Copy out, from the entries below, each line that holds the string "camera".

#####

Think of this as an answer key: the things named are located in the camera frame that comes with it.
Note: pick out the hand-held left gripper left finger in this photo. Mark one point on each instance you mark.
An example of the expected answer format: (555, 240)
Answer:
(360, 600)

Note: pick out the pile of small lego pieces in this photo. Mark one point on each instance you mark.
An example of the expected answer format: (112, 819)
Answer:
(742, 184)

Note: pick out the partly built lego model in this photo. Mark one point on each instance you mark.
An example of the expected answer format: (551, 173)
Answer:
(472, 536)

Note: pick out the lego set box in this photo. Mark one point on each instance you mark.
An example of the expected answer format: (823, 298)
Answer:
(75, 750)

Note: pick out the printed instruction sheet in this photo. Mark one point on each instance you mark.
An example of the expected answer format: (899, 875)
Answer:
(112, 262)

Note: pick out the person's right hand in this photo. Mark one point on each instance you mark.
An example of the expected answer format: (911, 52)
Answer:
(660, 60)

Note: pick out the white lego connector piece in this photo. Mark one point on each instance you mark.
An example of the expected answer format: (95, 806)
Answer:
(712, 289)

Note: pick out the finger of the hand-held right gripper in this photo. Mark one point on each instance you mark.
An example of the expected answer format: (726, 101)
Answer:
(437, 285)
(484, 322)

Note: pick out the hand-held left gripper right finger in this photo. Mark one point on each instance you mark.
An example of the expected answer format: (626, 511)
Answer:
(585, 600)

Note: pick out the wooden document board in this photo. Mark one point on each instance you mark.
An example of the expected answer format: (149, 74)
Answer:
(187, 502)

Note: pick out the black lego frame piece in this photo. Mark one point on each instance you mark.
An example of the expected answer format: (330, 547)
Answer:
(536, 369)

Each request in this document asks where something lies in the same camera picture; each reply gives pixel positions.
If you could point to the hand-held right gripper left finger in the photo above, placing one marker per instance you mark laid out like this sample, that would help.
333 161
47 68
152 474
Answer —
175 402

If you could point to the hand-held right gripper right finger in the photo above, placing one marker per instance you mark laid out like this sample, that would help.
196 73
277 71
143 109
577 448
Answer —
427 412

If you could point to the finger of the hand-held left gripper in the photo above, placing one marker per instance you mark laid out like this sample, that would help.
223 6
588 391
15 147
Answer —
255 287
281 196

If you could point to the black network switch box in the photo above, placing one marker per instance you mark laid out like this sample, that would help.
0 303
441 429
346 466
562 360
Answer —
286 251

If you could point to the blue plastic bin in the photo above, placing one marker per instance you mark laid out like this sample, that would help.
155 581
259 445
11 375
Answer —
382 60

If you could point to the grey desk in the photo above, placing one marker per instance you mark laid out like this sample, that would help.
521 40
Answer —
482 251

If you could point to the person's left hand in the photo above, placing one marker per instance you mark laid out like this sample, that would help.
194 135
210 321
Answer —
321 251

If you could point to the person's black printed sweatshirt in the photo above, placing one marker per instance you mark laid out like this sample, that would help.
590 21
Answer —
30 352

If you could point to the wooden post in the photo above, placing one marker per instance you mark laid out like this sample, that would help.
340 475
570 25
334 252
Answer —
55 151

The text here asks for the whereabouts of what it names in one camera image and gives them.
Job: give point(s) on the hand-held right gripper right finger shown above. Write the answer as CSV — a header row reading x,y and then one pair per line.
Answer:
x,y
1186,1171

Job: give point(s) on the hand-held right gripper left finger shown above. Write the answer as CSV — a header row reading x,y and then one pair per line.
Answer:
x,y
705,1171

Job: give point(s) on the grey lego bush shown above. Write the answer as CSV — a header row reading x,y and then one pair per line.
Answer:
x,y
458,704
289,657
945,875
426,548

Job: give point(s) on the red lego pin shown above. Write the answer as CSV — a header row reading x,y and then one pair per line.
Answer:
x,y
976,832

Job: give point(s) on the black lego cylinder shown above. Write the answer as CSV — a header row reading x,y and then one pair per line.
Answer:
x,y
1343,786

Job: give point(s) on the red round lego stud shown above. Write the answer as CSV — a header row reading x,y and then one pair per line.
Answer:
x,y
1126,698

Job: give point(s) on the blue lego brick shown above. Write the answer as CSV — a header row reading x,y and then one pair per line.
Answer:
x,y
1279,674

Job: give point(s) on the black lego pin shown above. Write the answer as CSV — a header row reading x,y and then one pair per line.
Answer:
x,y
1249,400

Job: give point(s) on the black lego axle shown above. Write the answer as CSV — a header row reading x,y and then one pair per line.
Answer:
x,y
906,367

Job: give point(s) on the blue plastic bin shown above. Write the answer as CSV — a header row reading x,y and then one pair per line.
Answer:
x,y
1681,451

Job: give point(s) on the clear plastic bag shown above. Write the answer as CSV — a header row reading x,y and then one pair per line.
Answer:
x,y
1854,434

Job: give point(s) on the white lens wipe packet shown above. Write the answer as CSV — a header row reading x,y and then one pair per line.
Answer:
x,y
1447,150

#####

(Exercise result):
Think of this as an answer key: the things named are located in the camera frame that comes with it.
Each request in this document asks where something lies in the same camera picture; each reply gives pixel positions.
The text here asks for the whereabouts of what it names in one camera image and gives them.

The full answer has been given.